Car-insurance rates hit calamity heights


The courts, terrorists and other costs hammer insurers and insured alike

Like most Albertans, Barb Bradley is unhappy about across-the-board jumps in auto-insurance premiums over the past year. Her son Jean, for example, experienced a 33% increase to $200 a month, even though the 20-year-old University of Calgary undergraduate has no tickets and no accidents. And he is lucky to be on his mother's plan. An 18-year-old male with a clean record plus a driver's education course, applying independently, pays about $650 a month for minimum coverage. Mrs. Bradley laments, "It seems unfair to young people to assume they're all bad drivers."

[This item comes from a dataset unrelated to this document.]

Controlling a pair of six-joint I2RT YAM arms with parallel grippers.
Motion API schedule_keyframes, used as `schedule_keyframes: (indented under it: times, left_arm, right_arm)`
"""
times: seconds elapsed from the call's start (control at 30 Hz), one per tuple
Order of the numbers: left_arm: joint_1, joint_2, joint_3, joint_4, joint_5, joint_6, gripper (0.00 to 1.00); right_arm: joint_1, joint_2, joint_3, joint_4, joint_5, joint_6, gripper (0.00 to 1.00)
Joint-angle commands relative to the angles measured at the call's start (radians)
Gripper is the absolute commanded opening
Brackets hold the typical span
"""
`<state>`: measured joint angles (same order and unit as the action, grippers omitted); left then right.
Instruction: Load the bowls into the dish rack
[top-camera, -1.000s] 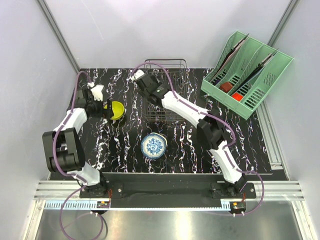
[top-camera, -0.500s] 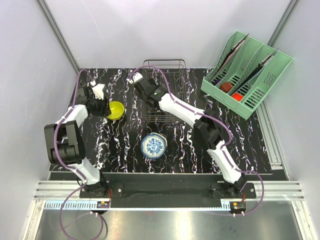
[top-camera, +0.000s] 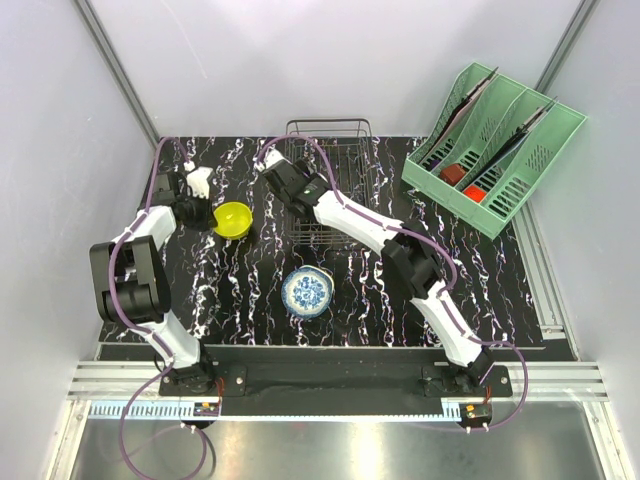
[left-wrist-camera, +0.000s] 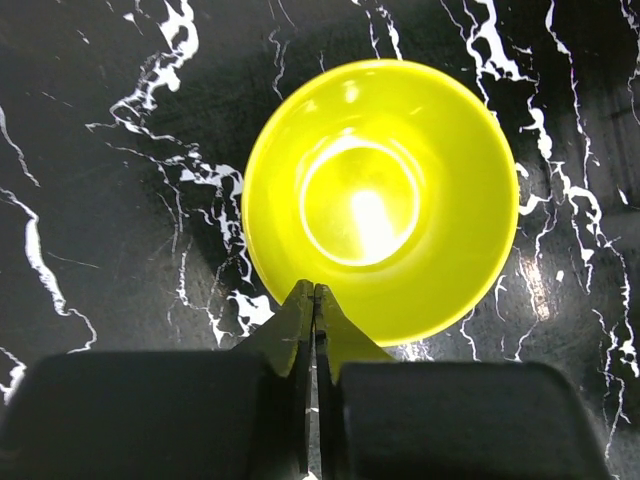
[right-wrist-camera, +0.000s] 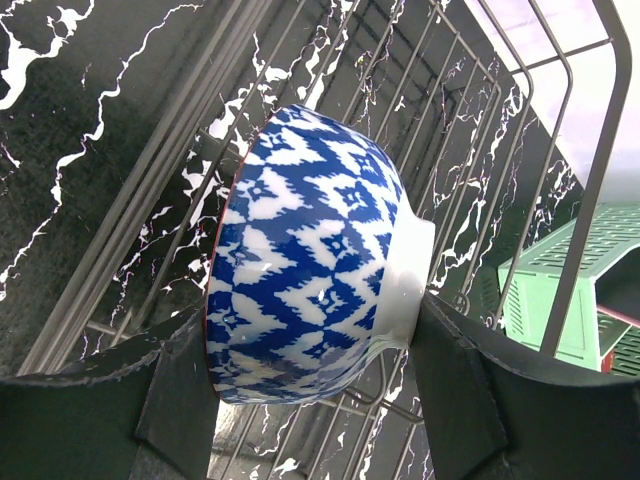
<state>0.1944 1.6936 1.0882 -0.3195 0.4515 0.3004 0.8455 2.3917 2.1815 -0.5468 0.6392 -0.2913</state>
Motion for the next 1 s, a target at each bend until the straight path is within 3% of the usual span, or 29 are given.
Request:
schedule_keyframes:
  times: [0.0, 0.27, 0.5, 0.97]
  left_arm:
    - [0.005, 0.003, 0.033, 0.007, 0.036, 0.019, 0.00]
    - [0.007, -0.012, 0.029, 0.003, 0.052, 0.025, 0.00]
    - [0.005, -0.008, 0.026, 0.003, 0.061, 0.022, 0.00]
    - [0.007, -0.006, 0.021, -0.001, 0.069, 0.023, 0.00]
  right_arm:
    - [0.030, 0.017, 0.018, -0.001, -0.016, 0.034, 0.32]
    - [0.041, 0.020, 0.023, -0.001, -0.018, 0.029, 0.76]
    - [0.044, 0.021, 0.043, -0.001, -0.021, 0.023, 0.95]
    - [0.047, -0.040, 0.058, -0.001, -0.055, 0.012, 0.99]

Not only are insurance rates rocketing upward for all drivers, but insurance providers are pulling back from writing new auto business in provinces with free-market oriented regulations--Ontario, Atlantic Canada and Alberta. Insurers have applied for high-risk premium jumps of 61.2% in New Brunswick, 41.3% in Newfoundland and 31.4% in Nova Scotia. Royal & SunAlliance is reducing its auto exposure in Ontario and the Maritimes. On what new business it does accept, the British-headquartered company will demand higher prices and stiffer terms. In Alberta, The Co-operators, Economical and Allstate have declined to take on new auto customers under their normal rate structure, although their high-risk divisions will sometimes sign up newbies at sky-high premiums.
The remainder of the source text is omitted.